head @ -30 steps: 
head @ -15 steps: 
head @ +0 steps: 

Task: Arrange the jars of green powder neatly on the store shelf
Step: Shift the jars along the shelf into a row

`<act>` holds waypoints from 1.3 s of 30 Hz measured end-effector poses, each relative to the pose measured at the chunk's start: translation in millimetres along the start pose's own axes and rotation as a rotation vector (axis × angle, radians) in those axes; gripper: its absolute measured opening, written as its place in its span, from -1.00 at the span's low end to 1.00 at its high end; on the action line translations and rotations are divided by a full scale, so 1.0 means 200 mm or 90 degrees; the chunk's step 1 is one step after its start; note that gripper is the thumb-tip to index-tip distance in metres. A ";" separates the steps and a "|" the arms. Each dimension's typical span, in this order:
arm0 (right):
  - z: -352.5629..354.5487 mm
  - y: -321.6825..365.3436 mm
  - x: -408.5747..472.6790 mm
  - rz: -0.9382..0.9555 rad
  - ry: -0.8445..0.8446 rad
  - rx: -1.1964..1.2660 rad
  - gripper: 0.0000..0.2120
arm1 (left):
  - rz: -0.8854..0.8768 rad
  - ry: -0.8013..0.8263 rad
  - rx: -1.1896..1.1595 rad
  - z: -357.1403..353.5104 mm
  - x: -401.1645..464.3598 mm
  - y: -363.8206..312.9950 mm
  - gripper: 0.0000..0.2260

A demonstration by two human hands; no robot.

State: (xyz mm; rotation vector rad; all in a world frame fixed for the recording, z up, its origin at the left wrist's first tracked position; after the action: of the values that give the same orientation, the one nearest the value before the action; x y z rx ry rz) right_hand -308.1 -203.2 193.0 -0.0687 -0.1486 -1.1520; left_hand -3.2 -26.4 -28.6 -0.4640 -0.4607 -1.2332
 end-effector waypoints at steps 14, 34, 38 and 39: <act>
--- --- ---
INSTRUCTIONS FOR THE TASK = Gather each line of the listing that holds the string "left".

THE ANSWER =
arm1 (left):
State: (xyz mm; rotation vector rad; all in a world frame fixed for the recording, z up, its origin at the left wrist's first tracked position; after the action: of the values that give the same orientation, the one nearest the value before the action; x y z rx ry rz) right_hand -308.1 -203.2 193.0 -0.0687 -0.1486 -1.1520; left_hand -3.2 -26.4 -28.6 -0.4640 -0.4607 -1.2332

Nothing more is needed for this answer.